▶ **WHAT IS BEING ASKED**
Only the lines of the data holding the string "state" need to be returned.

BEGIN SUPPLIED MATERIAL

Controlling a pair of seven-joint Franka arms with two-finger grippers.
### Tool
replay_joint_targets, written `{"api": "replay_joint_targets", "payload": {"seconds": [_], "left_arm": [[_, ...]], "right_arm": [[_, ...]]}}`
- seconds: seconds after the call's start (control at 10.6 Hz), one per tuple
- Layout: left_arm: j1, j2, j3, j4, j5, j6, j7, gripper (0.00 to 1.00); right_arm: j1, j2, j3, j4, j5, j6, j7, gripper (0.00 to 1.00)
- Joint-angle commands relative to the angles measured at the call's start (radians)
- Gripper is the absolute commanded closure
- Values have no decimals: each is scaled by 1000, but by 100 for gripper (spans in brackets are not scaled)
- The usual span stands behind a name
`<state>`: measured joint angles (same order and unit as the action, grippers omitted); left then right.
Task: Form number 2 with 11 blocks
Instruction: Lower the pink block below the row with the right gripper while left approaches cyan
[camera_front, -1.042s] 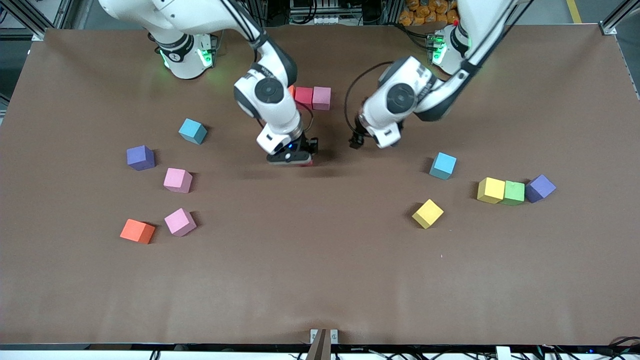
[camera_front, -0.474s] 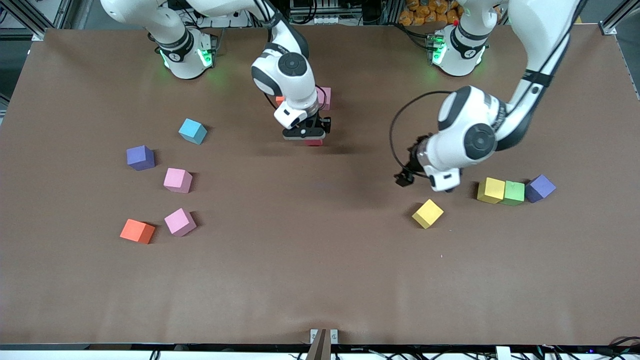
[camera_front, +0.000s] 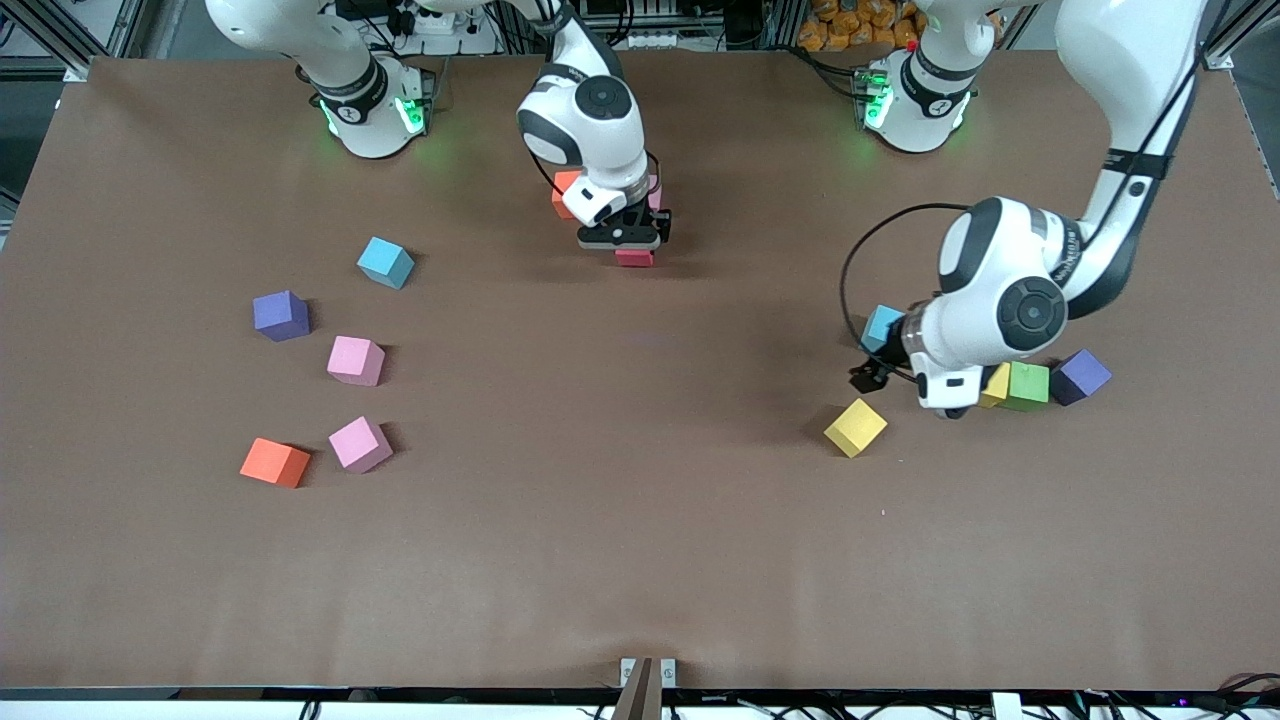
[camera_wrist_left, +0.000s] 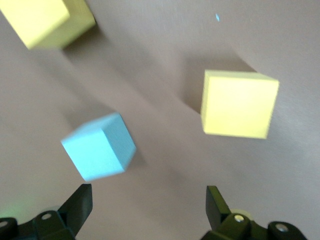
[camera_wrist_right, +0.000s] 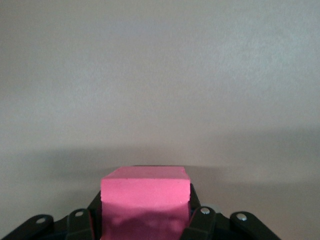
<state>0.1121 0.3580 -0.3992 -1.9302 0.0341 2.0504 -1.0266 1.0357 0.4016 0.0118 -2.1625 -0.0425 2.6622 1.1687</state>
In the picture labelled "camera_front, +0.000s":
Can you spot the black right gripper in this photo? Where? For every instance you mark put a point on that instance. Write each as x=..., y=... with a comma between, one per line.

END SUPPLIED MATERIAL
BEGIN SUPPLIED MATERIAL

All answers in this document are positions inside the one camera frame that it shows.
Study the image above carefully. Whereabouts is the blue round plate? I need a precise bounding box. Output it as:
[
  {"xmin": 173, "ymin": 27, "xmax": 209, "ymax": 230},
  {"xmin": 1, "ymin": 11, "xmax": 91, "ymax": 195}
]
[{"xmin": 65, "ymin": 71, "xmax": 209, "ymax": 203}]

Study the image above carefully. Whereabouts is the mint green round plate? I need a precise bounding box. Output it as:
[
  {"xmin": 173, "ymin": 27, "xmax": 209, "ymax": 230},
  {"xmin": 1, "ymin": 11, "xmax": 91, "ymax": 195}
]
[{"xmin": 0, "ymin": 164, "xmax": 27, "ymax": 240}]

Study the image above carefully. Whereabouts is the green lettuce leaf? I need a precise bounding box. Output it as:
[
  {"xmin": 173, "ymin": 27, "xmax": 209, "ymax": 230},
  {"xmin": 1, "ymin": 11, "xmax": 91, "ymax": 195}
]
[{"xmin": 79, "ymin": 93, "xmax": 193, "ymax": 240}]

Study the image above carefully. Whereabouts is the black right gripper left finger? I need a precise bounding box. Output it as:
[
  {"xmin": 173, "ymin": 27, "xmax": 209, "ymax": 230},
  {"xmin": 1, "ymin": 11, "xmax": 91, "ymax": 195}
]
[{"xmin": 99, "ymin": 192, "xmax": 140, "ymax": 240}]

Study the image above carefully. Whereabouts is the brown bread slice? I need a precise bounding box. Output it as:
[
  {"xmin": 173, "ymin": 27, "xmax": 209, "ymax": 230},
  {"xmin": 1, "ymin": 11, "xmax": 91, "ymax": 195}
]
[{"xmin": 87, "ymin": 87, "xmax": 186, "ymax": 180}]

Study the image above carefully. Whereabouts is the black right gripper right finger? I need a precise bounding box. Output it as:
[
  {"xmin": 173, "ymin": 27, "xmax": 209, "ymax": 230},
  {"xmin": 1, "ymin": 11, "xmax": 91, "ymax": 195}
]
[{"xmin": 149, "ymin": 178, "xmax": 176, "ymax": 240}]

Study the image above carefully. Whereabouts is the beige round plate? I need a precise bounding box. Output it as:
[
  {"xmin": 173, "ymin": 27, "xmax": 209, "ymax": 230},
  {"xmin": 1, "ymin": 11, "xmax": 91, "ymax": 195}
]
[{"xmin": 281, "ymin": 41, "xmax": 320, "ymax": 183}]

END SUPPLIED MATERIAL

▶ **SOLVED PROBLEM**
`<state>`: measured joint angles (same order and unit as the action, grippers omitted); left then right.
<state>0.1121 0.3580 -0.3992 -1.9302 0.0341 2.0504 -1.0266 1.0357 0.4016 0.0118 -2.1625 -0.0425 2.6622 1.1687</state>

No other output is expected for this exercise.